The area of the Konkan coast where Mumbai 1ies has been settled since prehistoric times. It later came under the control of several states that ruled western India. These included the Buddhist Mauryan Empire (fourth–third centuries B. C. ) and the Hindu Satavahana, Shaka, and Rashtrakuta dynasties. The Chalukyas (A. D. 550–750) built the magnificent cave temples on Elephanta Island in Mumbai Harbor. At the end of the thirteenth century, the Yadava rulers, who had their capital at Aurangabad, some 300 kilometers (186 miles) to the northeast, established a settlement at Mahim on one of Mumbai's original seven islands.

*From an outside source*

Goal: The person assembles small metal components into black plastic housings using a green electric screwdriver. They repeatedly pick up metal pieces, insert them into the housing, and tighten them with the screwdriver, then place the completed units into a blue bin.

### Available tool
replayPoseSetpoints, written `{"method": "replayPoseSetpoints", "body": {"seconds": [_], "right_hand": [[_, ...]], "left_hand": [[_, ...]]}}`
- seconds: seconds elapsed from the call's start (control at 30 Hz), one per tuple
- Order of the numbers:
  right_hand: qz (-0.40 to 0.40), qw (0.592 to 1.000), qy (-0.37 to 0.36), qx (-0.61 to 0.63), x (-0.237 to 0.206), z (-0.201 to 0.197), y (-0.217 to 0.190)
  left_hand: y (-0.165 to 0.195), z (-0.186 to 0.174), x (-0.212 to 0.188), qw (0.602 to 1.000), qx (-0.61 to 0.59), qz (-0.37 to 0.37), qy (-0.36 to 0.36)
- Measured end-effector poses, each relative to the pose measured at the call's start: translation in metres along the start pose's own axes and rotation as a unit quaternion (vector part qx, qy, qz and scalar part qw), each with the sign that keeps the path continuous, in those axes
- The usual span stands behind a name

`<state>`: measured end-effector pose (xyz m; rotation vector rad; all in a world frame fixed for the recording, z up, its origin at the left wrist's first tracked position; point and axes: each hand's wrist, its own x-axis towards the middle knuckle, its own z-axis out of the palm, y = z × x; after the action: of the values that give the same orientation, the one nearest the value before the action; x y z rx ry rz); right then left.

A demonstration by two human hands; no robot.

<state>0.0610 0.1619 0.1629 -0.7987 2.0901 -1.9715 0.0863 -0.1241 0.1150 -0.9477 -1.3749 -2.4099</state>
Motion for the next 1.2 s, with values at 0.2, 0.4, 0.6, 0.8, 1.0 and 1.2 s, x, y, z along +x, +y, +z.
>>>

This was in response to raids on their territory by the expanding Delhi Sultanate.
Mahim was captured by the Muslim ruler of Gujarat in 1348. The Portuguese reached India's western shores in 1498, Francisco de Almeida becoming the first Portuguese to enter Mumbai Harbor when he seized a Gujarati ship there in 1508. The Portuguese eventually forced Bahadur Shah, the sultan of Gujarat, to cede them Mumbai in 1534. Mumbai was acquired by the British in 1664 as part of Catherine of Branganza's dowry when the sister of Portugal's king married Charles II (1630–1685; r. 1660–1685) of England. In 1668, the British East India Company leased the islands from the Crown for the nominal rent of ten pounds per year.

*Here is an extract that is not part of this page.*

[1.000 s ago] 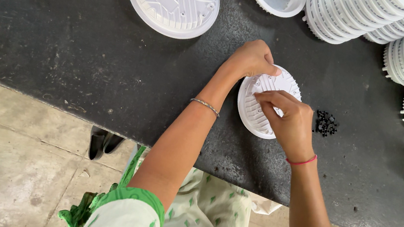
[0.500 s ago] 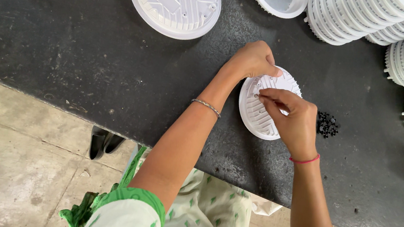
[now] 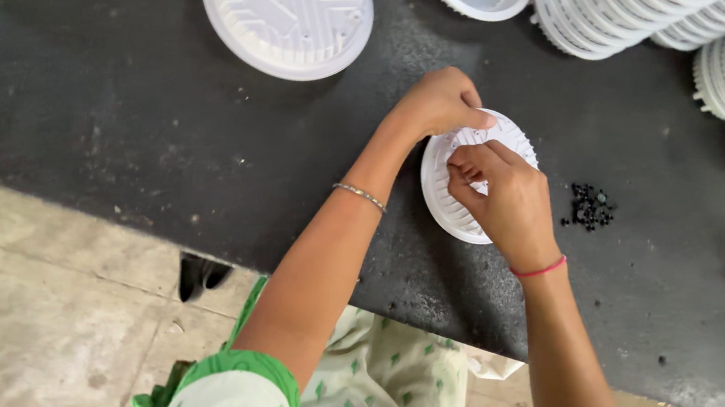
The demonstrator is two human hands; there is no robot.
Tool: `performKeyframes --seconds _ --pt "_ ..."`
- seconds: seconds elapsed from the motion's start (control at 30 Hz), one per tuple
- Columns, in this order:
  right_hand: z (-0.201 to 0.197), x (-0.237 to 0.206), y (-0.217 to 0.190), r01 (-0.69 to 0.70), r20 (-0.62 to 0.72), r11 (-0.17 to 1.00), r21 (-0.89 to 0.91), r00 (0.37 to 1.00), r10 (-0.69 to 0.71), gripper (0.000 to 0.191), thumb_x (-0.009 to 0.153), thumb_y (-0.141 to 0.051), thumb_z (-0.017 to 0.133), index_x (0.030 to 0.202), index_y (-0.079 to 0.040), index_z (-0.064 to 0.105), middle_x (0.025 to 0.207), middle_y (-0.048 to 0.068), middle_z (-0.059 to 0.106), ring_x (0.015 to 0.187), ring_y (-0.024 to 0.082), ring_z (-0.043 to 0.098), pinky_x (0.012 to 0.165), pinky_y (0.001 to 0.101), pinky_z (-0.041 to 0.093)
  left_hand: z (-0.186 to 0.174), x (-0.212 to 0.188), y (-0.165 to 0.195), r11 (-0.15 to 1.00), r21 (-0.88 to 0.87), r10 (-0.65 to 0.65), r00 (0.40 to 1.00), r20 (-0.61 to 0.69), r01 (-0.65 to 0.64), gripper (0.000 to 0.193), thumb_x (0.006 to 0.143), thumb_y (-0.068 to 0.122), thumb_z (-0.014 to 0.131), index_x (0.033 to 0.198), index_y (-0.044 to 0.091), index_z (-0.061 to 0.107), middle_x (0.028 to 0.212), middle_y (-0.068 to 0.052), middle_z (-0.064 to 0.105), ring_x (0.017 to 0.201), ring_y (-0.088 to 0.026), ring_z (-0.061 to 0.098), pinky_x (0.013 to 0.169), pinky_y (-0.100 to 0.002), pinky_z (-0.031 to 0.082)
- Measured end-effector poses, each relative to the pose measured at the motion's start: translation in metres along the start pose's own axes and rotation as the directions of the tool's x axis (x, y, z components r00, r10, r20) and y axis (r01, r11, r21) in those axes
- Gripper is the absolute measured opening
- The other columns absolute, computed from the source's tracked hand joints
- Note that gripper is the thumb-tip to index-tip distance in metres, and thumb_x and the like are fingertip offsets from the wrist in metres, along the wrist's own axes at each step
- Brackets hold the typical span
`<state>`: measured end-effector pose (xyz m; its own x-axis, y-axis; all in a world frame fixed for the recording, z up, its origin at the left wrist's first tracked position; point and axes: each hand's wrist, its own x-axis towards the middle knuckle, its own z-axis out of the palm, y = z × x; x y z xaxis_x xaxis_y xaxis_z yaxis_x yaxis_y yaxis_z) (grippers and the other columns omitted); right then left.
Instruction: The person unwraps plastic wrap from white round plastic light fixture bases, places small black screws into holes on each base, and stacks the prepared bases with others on the work table.
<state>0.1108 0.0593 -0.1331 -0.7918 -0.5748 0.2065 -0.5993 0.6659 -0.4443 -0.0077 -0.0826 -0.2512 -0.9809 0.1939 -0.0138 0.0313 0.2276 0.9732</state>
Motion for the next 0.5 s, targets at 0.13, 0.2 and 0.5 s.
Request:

Recognizing the potential of Mumbai and its harbor, the East India Company set about strengthening the settlement's defenses and soon shifted its administrative headquarters to Mumbai from Surat, in Gujarat. Mumbai's second governor, Gerald Aungier (d. 1677), laid the foundations for the city's future growth. Political stability, the promise of religious freedom, and land grants soon attracted large numbers of settlers, including Gujarati and Parsi merchants, to Mumbai. These, and later immigrants, contributed significantly to the growth of Mumbai as an important trading center. By 1676, Mumbai had a population of around 60,000. The very end of the seventeenth century saw the beginning of the construction of seawalls, breakwaters, and reclamation projects that eventually connected the original seven islands (Mahim, Worli, Mazagaon, Old Woman's Island, Colaba, and Mumbai Island) into a single Mumbai Island.

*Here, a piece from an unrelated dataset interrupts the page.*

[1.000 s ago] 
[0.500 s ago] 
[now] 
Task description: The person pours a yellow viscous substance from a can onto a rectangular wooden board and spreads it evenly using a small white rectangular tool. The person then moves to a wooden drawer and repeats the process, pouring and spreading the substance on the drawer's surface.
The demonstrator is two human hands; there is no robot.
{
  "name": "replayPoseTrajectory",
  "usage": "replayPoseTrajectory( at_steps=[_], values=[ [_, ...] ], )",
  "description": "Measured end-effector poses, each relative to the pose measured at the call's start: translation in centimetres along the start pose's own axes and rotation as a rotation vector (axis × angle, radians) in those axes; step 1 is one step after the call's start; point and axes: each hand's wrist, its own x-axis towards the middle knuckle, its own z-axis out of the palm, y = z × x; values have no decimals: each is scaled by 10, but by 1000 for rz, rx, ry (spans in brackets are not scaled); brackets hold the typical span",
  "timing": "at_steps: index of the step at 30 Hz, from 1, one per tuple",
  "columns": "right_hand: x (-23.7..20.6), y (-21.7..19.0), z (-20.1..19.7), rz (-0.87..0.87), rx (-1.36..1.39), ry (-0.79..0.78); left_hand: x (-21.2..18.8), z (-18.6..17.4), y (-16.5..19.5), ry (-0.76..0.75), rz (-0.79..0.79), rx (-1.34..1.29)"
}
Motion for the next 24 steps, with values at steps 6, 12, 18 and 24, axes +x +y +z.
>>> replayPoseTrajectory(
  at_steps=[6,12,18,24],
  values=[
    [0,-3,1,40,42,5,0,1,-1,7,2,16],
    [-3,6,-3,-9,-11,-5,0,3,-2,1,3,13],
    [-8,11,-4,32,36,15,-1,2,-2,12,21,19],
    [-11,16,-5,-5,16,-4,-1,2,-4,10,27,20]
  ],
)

During the seventeenth and eighteenth centuries, Mumbai lagged behind Calcutta and Madras in importance. However, a series of events in the early and mid-nineteenth century propelled the city to a position of prominence. The continuing struggle for power between the Mughals (the Muslim rulers based in north India) and the Hindu Marathas created unstable political conditions in Gujarat and western India. Artisans and merchants fled to Mumbai for security, providing the stimulus for growth and expansion. This was further enhanced by the British defeat of the warlike Marathas and the expansion of trade both with the mainland and with Europe. In 1857, the first spinning and weaving mill was established in Mumbai, creating a cotton textile industry that was given a great boost by the American Civil War (1861–65), which cut off supplies of cotton to Britain. The opening of the Suez Canal in 1869 was another stimulus to Mumbai's growth, further enhancing its position as a major trade, commercial, and industrial center.
Mumbai's size and economic power are reflected in its role in India's modern political history. The city was an important center in India's struggle for independence from British colonial rule. The Indian National Congress, which led the nation's fight for freedom, was founded there in 1885. Mohandas Karamchand Gandhi (1869–1948), the Mahatma, spiritual leader of the independence movement, launched his "Quit India" campaign against the British in Mumbai in 1942. Linguistic tensions between Mumbai's Marathi and Gujarati speakers resulted in violence in the city in the late 1950s. This led eventually to the separation of Gujarati-speaking areas from Mumbai state and the creation of Maharashtra State (1960).
During the early 1990s, communal violence between Hindus and Muslims in Mumbai again shattered the myth of a tolerant, cosmopolitan city. Rioting led to the deaths of several hundred people (mostly Muslims) and culminated in the bombing (with numerous fatalities) of several buildings in March 1993. The Shiv Sena, a right-wing Maharashtra-based Hindu political party led by Bal Thackeray, was widely blamed for instigating Hindu violence against Muslims in the city. Subsequently elected to office, the Shiv Sena party in 1996 changed Mumbai's name to "Mumbai," the Maratha name for the city.